### What is expected:
Within this material, find every line where the string "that" appears, and copy it out.

------------------------------------------------------------------------

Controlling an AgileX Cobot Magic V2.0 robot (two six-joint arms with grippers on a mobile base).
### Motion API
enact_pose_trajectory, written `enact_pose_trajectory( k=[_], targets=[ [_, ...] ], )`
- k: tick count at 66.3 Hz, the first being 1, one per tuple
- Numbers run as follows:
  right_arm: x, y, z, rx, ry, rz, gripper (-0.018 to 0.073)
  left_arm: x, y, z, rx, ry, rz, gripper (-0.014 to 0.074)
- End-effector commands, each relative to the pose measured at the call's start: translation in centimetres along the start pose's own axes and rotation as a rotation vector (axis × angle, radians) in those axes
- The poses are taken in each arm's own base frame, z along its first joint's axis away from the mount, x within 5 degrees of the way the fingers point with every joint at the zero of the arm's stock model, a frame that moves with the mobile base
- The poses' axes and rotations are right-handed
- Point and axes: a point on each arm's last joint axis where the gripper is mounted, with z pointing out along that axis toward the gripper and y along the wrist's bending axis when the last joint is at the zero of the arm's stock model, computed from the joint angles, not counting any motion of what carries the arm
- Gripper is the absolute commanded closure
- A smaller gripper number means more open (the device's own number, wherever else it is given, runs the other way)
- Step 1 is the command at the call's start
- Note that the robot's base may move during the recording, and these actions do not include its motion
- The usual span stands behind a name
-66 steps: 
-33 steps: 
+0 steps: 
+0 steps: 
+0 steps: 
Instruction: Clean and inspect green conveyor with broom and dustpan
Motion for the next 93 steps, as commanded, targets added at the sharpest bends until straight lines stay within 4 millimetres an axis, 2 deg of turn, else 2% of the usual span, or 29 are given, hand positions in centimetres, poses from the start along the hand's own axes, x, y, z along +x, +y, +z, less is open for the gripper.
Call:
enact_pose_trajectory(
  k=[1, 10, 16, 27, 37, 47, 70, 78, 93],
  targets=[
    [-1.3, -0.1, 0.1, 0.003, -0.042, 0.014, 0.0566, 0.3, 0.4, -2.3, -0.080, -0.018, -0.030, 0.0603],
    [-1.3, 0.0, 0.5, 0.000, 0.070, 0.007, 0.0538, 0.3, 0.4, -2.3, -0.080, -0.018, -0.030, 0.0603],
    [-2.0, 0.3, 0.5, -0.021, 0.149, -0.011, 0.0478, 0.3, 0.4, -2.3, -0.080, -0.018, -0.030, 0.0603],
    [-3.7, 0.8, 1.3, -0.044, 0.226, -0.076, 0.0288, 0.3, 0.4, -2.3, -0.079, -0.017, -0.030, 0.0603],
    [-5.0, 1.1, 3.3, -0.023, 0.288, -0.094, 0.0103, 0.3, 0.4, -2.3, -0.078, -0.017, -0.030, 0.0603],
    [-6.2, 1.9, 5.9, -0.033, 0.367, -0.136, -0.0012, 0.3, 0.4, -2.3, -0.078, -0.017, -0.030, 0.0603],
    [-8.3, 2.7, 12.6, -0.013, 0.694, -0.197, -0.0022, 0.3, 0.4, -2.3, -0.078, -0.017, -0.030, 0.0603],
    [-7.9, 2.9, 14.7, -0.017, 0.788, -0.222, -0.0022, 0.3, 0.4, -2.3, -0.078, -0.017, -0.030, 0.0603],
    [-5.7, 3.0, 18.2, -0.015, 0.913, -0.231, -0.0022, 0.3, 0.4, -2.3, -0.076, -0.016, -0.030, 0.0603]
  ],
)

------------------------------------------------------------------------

### Reply to the exercise:
- The poses are taken in each arm's own base frame, z along its first joint's axis away from the mount, x within 5 degrees of the way the fingers point with every joint at the zero of the arm's stock model, a frame that moves with the mobile base
- Point and axes: a point on each arm's last joint axis where the gripper is mounted, with z pointing out along that axis toward the gripper and y along the wrist's bending axis when the last joint is at the zero of the arm's stock model, computed from the joint angles, not counting any motion of what carries the arm
- Note that the robot's base may move during the recording, and these actions do not include its motion

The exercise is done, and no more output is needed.